Nonetheless, fears that ‘no deal’ would result in substantial disruption at ports (or Eurotunnel) are exaggerated. The key point is that they assume a significant proportion of lorries crossing the Channel would be subject straightaway to the same checks as those from non-EU countries. This is very unlikely, for three reasons.
The first is legal. It has been argued (notably by Economists for Free Trade) that new UK-EU NTBs would be unnecessary, and even illegal under WTO rules, given that exports from both sides will still be made to the same standards immediately after the UK’s departure from the EU. Others have countered that some additional checks would still be required, or else the parties would be in breach of the WTO’s Most Favoured Nation principle. But there is at least broad agreement that checks could be limited. There is certainly no legal requirement to inspect every vehicle, or to carry out every check at the border itself. It is also not as if there are currently no checks at all.
The second is economic. Even French officials have stressed that it would be in their country’s own economic interests to minimise any additional delays. In particular, they have dismissed fears of a Calais ‘go-slow‘ and suggested that as few as 1% of UK lorries would be subject to a physical check (my own crude calculation is that an additional two-minute delay, on average, would require at least 10% of UK lorries to be subject to a 20-minute check).
The third reason is practical, and may well be decisive. Put simply, neither the UK nor the EU has the physical infrastructure, or enough officials, to check every vehicle anyway, or even a significant proportion. In this respect at least, the lack of preparedness could actually be a blessing in disguise.
A more pragmatic approach could also help solve other problems. For example, in the absence of any alternative arrangements, UK haulage companies would no longer be able to operate in EU countries under existing EU rules. This is much the same as the problem facing the aviation industry: if no mitigating action is taken, ‘lorries cannot be driven’, in the same way that ‘planes won’t fly’.
However, the EU has already made a reciprocal offer to the UK in respect of air traffic rights and the validity of aviation safety certificates in the event of ‘no deal’. The EU has continued to take a tough line on road transport, but an important precedent has been set. A similar solution could presumably be found if existing rules on road transport would significantly disrupt trade from which both parties derive large economic benefits.
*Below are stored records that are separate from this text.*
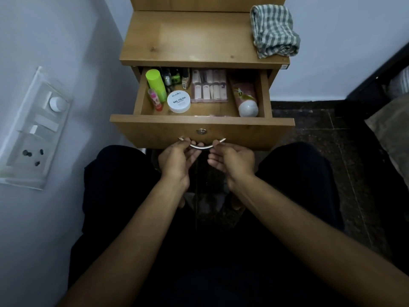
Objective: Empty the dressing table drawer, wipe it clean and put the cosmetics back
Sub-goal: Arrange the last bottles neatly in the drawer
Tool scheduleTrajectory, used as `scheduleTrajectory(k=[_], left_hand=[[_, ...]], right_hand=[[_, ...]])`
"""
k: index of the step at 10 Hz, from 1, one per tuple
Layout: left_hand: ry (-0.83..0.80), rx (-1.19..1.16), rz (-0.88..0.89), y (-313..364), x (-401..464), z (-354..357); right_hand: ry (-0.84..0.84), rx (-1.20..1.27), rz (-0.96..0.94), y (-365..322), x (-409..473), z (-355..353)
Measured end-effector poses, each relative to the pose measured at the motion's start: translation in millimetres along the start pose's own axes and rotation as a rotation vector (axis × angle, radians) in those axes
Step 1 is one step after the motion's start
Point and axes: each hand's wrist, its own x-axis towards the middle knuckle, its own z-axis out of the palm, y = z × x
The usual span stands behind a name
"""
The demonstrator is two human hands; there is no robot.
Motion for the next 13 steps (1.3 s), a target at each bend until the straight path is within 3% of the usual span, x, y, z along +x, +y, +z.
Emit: scheduleTrajectory(k=[7, 11, 12, 13], left_hand=[[-0.055, 0.125, 0.034, 51.9, 112.8, 86.8], [-0.075, 0.131, 0.085, 52.4, 120.2, 87.5], [-0.051, 0.304, 0.189, 45.3, 119.5, 83.1], [0.040, 0.695, 0.573, 41.8, 113.9, 65.5]], right_hand=[[0.046, 0.044, -0.032, -80.9, 104.7, 63.7], [0.035, 0.062, -0.061, -78.8, 113.7, 61.3], [0.048, 0.033, -0.074, -79.2, 114.2, 59.4], [0.088, -0.110, -0.162, -80.0, 107.6, 50.1]])
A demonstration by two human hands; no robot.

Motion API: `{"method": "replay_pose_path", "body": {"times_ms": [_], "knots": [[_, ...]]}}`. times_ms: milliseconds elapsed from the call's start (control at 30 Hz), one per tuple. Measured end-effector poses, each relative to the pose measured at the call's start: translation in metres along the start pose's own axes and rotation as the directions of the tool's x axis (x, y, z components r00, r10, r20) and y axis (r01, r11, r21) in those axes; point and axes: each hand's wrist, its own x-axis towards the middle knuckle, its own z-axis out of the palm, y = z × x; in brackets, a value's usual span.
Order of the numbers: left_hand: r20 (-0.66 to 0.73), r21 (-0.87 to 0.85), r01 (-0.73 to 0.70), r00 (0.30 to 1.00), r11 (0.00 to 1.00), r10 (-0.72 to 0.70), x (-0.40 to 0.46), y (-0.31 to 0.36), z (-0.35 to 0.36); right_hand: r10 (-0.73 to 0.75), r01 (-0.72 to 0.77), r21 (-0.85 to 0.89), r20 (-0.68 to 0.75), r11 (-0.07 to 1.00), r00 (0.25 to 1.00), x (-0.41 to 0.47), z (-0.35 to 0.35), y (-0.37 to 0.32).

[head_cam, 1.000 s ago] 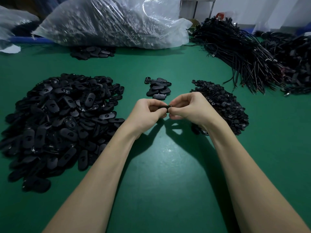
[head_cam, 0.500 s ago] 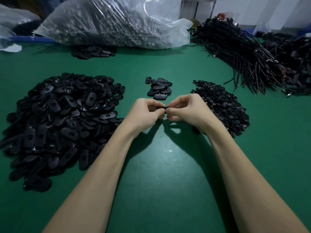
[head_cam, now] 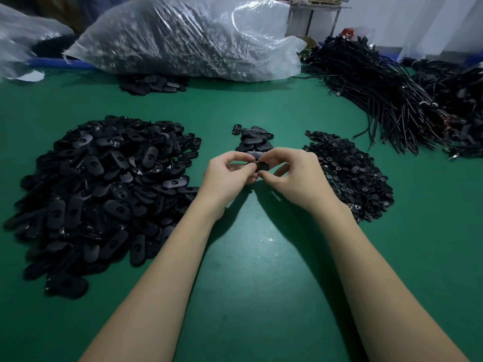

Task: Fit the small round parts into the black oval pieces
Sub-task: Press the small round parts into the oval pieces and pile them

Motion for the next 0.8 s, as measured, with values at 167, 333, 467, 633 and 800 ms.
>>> {"method": "replay_pose_path", "body": {"times_ms": [167, 333, 467, 633, 800], "knots": [[0.014, -0.050, 0.026, 1.000, 0.998, -0.025, 0.003, 0.000, 0.001, 0.017, -0.021, -0.039, -0.121, 0.999, 0.992, 0.012, 0.004, 0.001], [0.008, -0.027, 0.028, 1.000, 0.999, -0.028, 0.005, -0.003, 0.001, 0.095, -0.109, -0.156, -0.093, 0.982, 0.991, 0.050, 0.009, -0.004], [0.016, -0.021, 0.037, 0.999, 0.999, -0.036, 0.004, -0.002, 0.001, 0.130, -0.142, -0.205, -0.068, 0.968, 0.989, 0.065, 0.012, -0.007], [0.024, -0.001, 0.016, 1.000, 1.000, -0.016, 0.002, 0.000, 0.003, 0.135, -0.143, -0.180, -0.057, 0.973, 0.989, 0.061, 0.012, -0.005], [0.027, 0.021, 0.002, 1.000, 1.000, -0.002, -0.001, -0.001, 0.003, 0.127, -0.126, -0.051, 0.016, 0.991, 0.992, 0.058, 0.007, -0.021]]}}
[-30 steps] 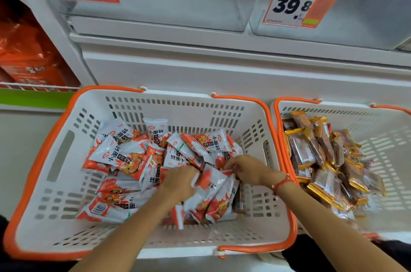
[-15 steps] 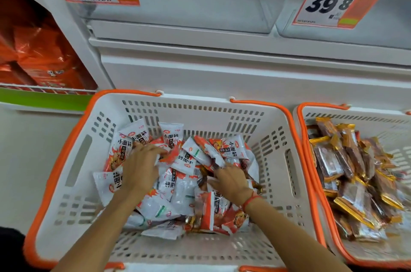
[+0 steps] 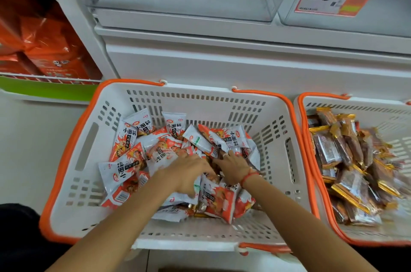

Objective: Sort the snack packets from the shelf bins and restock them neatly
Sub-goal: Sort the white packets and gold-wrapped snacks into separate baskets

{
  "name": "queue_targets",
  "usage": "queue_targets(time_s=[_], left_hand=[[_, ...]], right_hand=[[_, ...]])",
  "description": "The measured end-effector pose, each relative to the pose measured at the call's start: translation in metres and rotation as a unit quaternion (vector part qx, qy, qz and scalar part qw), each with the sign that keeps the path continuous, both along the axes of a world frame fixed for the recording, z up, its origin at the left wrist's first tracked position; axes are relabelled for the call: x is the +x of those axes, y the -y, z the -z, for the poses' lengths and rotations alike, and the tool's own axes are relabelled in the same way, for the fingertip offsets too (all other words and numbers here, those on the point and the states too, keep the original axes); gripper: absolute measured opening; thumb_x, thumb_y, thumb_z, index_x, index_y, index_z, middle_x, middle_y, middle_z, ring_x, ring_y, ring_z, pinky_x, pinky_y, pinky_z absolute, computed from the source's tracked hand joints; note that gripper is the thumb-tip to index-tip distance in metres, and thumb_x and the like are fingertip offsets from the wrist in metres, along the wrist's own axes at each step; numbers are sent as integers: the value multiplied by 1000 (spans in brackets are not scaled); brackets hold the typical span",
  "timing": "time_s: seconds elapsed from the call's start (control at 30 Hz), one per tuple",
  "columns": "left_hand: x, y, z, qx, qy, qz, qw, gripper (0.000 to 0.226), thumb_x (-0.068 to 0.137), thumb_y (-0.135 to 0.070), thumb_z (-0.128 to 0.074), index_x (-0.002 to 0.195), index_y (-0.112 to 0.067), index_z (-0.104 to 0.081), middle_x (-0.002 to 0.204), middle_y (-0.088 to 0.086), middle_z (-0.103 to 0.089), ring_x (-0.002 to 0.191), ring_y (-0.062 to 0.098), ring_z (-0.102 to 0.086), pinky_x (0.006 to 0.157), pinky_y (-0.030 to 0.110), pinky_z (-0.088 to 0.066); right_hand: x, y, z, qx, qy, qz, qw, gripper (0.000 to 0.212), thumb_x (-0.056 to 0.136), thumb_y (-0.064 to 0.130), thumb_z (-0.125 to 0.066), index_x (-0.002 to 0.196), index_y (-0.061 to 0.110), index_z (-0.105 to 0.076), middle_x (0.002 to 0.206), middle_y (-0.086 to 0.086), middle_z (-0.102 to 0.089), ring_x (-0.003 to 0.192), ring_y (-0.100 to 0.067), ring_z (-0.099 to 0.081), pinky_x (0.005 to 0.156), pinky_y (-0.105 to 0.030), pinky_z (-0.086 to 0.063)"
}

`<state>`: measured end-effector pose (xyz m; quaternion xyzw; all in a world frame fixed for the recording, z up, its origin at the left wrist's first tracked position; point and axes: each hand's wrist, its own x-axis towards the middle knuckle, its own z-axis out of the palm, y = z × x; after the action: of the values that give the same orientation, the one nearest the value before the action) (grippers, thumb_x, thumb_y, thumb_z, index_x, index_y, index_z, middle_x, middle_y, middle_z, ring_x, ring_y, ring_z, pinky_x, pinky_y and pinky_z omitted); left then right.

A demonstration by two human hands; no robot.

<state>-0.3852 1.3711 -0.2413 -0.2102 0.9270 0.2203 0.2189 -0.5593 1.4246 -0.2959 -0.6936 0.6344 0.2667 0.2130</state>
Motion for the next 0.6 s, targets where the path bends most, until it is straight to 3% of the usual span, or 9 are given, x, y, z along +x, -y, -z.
queue_targets(time_s=[0.1, 0.2, 0.27, 0.33, 0.4, 0.47, 0.53, 0.6], left_hand=[[-6, -26, 24, 8, -15, 45, 999, 68, 77, -46, -75, 137, -29, -46, 143, -5, -44, 132, 17, -33, 110, 38, -23], [-2, -35, 35, 4, -108, -18, 994, 27, 85, -43, -68, 104, -25, -60, 113, -7, -57, 107, 12, -43, 96, 31, -33], [4, -32, 30, -27, -129, -31, 991, 17, 90, -39, -64, 93, -23, -58, 93, -7, -53, 88, 10, -38, 81, 27, -31], [15, -23, 20, -49, -152, -83, 984, 20, 92, -40, -60, 97, -22, -55, 88, -7, -49, 84, 12, -39, 73, 25, -25], [24, -10, 5, -108, -208, -165, 958, 22, 90, -40, -63, 99, -21, -55, 89, -6, -53, 82, 14, -45, 71, 25, -30], [31, 5, -11, -212, -258, -272, 903, 23, 84, -37, -71, 95, -19, -61, 86, -3, -62, 77, 16, -50, 68, 28, -41], [43, 25, -23, -267, -216, -373, 862, 23, 83, -33, -73, 95, -16, -63, 87, 2, -66, 81, 22, -56, 73, 35, -46], [59, 41, -24, -285, -139, -412, 854, 26, 85, -31, -72, 104, -15, -64, 104, 8, -66, 102, 28, -56, 86, 42, -44]], right_hand=[[-16, -6, -10, -35, 75, 22, 996, 48, 88, 31, -63, 130, 17, -46, 128, -12, -47, 119, -32, -43, 91, -40, -42], [-25, -20, -16, -21, 169, 105, 980, 22, 94, 38, -56, 98, 18, -47, 95, -4, -53, 88, -24, -51, 71, -31, -38], [-23, -30, -15, -35, 176, 129, 975, 21, 94, 36, -56, 99, 18, -49, 94, -4, -59, 86, -25, -57, 71, -32, -42], [-17, -32, -14, -58, 153, 118, 979, 25, 93, 32, -56, 109, 13, -56, 104, -9, -64, 97, -28, -60, 83, -35, -46], [-12, -28, -19, -10, 99, 93, 991, 27, 90, 30, -56, 108, 11, -60, 108, -9, -62, 107, -27, -55, 99, -39, -36], [-13, -22, -25, 40, 63, 78, 994, 19, 88, 31, -57, 86, 11, -59, 98, -6, -57, 102, -25, -51, 104, -43, -30], [-18, -20, -29, 32, 77, 83, 993, 20, 88, 29, -58, 78, 12, -58, 91, -5, -57, 92, -23, -53, 97, -38, -38], [-27, -20, -30, 2, 141, 120, 983, 20, 89, 26, -59, 99, 9, -64, 103, -7, -62, 94, -23, -56, 86, -33, -45]])
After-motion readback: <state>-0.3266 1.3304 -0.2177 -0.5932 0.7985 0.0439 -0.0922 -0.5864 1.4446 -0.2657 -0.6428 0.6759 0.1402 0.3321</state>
What’s more, any initial disruption should be short-lived. For example, border delays could be reduced in future by the sort of ‘maximum facilitation’ (MaxFac) proposals that many have already suggested as a means of reducing the costs of customs clearance. The recent parliamentary testimony from customs experts Hans Maessen and Lars Karlsson should be required reading here (and for those who still believe membership of a customs union is the only way to avoid a hard border in Ireland).
Crucially, too, any problems created by a ‘no deal’ in March 2019 do not have to be permanent. Leaving on WTO terms could simply be an alternative stepping stone to a comprehensive free trade agreement that would keep any additional frictions to a minimum, rather than the standstill ‘transition period’ and Irish backstop proposed in the current Withdrawal Agreement.
Of course, I’m not suggesting we should dismiss the concerns of UK businesses entirely. Leaving the EU in March without a deal would clearly create a lot of challenges. But there are also many good reasons why even the initial disruption at ports should be much less than feared.